A new study published in Development and Psychopathology has found that the way fathers respond when their young children are upset can shape their emotional and social development in surprisingly different ways over time.
When children become frightened or overwhelmed, parents typically step in to comfort them. However, not all parents respond in the same way—while some minimize the situation, others become overly involved.
Past studies have shown that insensitive responses can contribute to anxiety, behavior problems, and social difficulties. However, most of that work has focused on the form of the behavior—such as being harsh or overprotective—rather than the function the behavior serves in the parent-child interaction. Additionally, research on parenting has focused mostly on mothers, leaving fathers’ roles less understood.
Cory Platts, Melissa Sturge-Apple, and Patrick Davies from the University of Rochester sought to address this gap. The study team invited fathers and their three‑year‑old children (235 pairs, 55% girls) into a laboratory designed to resemble a living room.
After a brief warm‑up period, a stranger dressed either as a clown or in a black trash bag entered the room and silently approached the pair. The goal was to create a mild but realistic moment of child distress, allowing researchers to observe how fathers naturally responded.
From these observations, the team identified two distinct caregiving patterns. The first, called caregiving deactivation, involved fathers who downplayed the situation, offered little physical comfort, rarely made eye contact, or appeared emotionally flat.
The second, caregiving hyperactivation, involved fathers who became overly involved—holding their child tightly, using exaggerated “sing-song” tones of voice, or even heightening the sense of threat by forcing the child to interact with the stranger.

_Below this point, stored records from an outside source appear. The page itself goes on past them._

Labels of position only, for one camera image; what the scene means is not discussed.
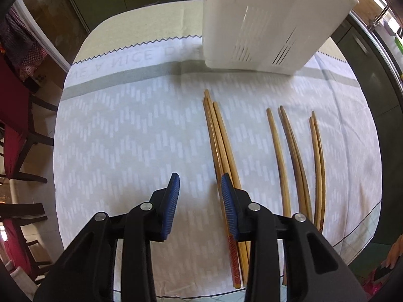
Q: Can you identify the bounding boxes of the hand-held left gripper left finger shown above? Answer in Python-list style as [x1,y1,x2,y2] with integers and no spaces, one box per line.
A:
[33,172,181,302]

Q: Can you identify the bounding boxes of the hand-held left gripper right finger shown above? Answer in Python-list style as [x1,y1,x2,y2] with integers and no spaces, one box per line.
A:
[220,172,367,302]

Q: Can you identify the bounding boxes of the pink patterned clothing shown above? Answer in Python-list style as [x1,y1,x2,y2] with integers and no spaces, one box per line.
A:
[362,267,397,296]

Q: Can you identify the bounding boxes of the green sink cabinet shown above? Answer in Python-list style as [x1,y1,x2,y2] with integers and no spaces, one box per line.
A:
[330,19,403,243]

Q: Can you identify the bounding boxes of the grey white patterned tea towel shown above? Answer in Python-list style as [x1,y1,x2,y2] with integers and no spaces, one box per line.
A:
[54,34,383,299]

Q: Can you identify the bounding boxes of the person's right hand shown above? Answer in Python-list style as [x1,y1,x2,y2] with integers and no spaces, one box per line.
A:
[385,234,403,269]

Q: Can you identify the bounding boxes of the glass sliding door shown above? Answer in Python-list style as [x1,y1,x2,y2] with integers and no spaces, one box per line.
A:
[13,0,92,73]

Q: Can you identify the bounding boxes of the wooden chopstick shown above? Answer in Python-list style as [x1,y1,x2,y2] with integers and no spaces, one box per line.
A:
[266,107,292,287]
[309,116,322,225]
[204,89,251,288]
[213,101,244,196]
[311,111,327,235]
[277,107,311,219]
[202,97,242,290]
[280,105,315,222]

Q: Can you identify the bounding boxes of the white plastic utensil holder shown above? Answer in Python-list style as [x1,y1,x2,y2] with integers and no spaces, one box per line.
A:
[201,0,360,75]

Two years later, the researchers followed up with the families. Based on behavioral questionnaires completed by the children’s mothers, the team discovered that children whose fathers showed deactivation during the distressing situation actually showed reductions in oppositional behavior and hostility over time. These children became less defiant and less prone to angry outbursts.

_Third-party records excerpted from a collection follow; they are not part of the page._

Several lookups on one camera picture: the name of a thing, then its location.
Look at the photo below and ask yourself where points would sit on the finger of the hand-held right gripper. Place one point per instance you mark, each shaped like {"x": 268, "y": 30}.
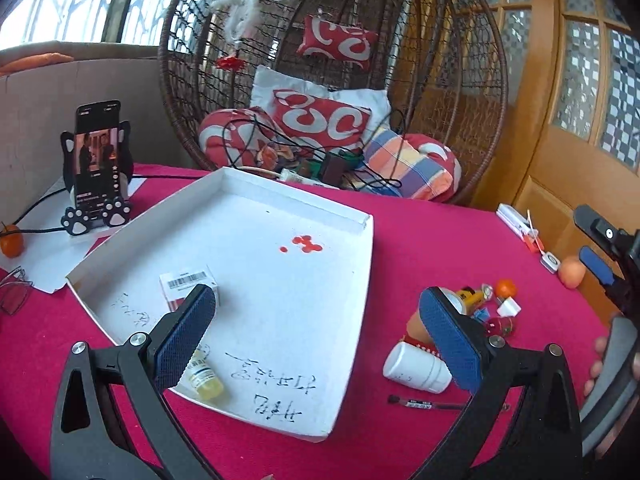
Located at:
{"x": 597, "y": 262}
{"x": 597, "y": 225}

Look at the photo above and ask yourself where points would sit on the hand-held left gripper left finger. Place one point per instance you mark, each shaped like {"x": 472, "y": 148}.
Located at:
{"x": 185, "y": 330}

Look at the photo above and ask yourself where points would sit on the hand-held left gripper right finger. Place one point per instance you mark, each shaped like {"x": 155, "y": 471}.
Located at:
{"x": 447, "y": 340}

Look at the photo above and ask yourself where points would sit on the small blue object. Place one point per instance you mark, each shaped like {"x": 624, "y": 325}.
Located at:
{"x": 481, "y": 315}

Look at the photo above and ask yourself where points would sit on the white pill bottle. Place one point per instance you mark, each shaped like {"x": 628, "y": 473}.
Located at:
{"x": 410, "y": 366}

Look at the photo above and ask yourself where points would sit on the black pen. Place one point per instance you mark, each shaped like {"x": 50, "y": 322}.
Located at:
{"x": 425, "y": 403}

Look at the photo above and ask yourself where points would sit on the white cardboard tray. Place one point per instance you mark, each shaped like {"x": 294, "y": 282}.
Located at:
{"x": 280, "y": 310}

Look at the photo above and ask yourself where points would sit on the person's right hand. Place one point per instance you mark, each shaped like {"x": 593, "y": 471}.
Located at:
{"x": 596, "y": 365}

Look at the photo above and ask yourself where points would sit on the peach coloured egg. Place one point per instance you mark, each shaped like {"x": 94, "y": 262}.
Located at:
{"x": 571, "y": 272}

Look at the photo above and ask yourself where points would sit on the orange round object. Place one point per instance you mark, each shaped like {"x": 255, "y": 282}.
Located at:
{"x": 417, "y": 325}

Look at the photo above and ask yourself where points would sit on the small white square device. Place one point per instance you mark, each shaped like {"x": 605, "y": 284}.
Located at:
{"x": 550, "y": 262}

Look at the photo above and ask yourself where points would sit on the small red and white box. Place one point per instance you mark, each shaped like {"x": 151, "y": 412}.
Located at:
{"x": 185, "y": 280}

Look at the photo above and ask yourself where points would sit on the red transparent ball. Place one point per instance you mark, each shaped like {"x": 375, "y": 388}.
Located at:
{"x": 500, "y": 326}

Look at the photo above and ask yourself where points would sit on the small yellow liquid vial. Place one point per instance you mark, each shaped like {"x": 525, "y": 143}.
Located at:
{"x": 206, "y": 384}

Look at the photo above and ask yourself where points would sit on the small white cube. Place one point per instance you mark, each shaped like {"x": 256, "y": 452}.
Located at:
{"x": 509, "y": 307}

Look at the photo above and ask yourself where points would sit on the small tangerine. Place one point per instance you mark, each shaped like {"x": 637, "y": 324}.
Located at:
{"x": 506, "y": 289}

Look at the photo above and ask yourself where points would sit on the white rectangular box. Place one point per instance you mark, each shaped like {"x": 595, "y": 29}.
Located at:
{"x": 511, "y": 217}

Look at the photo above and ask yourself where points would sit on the pink red tablecloth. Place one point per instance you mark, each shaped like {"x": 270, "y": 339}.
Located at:
{"x": 440, "y": 250}

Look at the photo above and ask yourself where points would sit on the wooden glass door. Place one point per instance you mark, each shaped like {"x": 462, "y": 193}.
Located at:
{"x": 545, "y": 110}

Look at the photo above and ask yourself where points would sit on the white paper sheet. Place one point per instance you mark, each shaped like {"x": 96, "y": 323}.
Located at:
{"x": 50, "y": 270}

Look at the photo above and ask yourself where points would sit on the black cat phone stand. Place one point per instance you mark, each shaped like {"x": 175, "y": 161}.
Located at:
{"x": 75, "y": 220}

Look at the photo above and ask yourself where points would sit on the red seat cushion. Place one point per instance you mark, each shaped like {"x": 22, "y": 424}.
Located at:
{"x": 445, "y": 160}

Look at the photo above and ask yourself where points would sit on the plaid cushion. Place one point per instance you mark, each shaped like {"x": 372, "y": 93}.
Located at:
{"x": 400, "y": 165}

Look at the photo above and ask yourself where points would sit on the black smartphone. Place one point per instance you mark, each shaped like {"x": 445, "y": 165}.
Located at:
{"x": 97, "y": 160}

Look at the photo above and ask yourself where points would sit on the tangerine with stem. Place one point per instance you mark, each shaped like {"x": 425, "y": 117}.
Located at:
{"x": 11, "y": 242}

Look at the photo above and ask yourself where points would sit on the round red patterned cushion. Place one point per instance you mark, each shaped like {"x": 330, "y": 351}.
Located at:
{"x": 220, "y": 135}

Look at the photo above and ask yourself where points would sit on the black power adapter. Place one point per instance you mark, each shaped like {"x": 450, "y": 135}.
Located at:
{"x": 334, "y": 169}

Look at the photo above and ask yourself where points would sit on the wicker hanging egg chair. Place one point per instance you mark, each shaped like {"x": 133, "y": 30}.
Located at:
{"x": 430, "y": 85}

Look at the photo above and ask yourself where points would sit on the cardboard sheet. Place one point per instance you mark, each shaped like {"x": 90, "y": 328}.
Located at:
{"x": 40, "y": 125}

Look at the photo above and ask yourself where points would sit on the square red patterned cushion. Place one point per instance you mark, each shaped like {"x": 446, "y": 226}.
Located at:
{"x": 325, "y": 120}

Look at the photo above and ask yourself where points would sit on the white pillow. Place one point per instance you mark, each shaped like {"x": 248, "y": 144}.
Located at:
{"x": 272, "y": 80}

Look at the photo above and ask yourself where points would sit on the red hanging flower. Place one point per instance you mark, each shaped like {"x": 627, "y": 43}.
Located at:
{"x": 230, "y": 62}

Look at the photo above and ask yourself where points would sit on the orange cloth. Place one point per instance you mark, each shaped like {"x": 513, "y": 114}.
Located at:
{"x": 35, "y": 60}

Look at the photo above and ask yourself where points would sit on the small red patterned pillow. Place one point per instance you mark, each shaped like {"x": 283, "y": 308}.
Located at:
{"x": 337, "y": 40}

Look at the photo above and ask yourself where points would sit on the white feather flower decoration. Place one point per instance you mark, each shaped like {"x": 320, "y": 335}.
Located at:
{"x": 240, "y": 10}

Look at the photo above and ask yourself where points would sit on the window with lattice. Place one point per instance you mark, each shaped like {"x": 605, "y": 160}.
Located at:
{"x": 65, "y": 0}

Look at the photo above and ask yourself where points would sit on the thin frame eyeglasses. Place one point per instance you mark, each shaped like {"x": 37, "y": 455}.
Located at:
{"x": 17, "y": 300}

Platts and his team suggested a reason for this: “parenting that is rejecting of children’s distress bids can communicate to children that intense emotional displays will not be tolerated, leading children to both conceal expressions of negative emotion and comply to parental authority so as to increase the likelihood of receiving affection from parents.”
In contrast, children whose fathers showed hyperactivation experienced increases in general anxiety and social withdrawal. These children became more nervous, more easily overwhelmed, and less likely to engage with peers. The researchers believe that when fathers respond in ways that heighten the sense of threat or overwhelm the child with intrusive care, children may come to see the world as more frightening and themselves as less capable of handling challenges.
“Overprotective parenting is not only thought to limit the child’s autonomy but also restrict the development of children’s self-efficacy,” the authors noted.
Importantly, the two caregiving patterns predicted different outcomes. Deactivation was linked only to externalizing behaviors like defiance, while hyperactivation was linked to social disengagement and internalizing symptoms like general anxiety (though notably, it was not linked to separation anxiety).
The study does have limitations. For example, mothers’ caregiving behaviors were not included for comparison, and the novel observation method utilized has not yet been widely validated. Furthermore, because child adjustment was assessed via mother reports, the outcomes primarily reflect the children’s behavior in the home setting, which may differ from how they act at school or with peers.
The study, “Patterns of father responsiveness to child distress and children’s socioemotional outcomes,” was authored by Cory R. Platts, Melissa L. Sturge‑Apple, and Patrick T. Davies.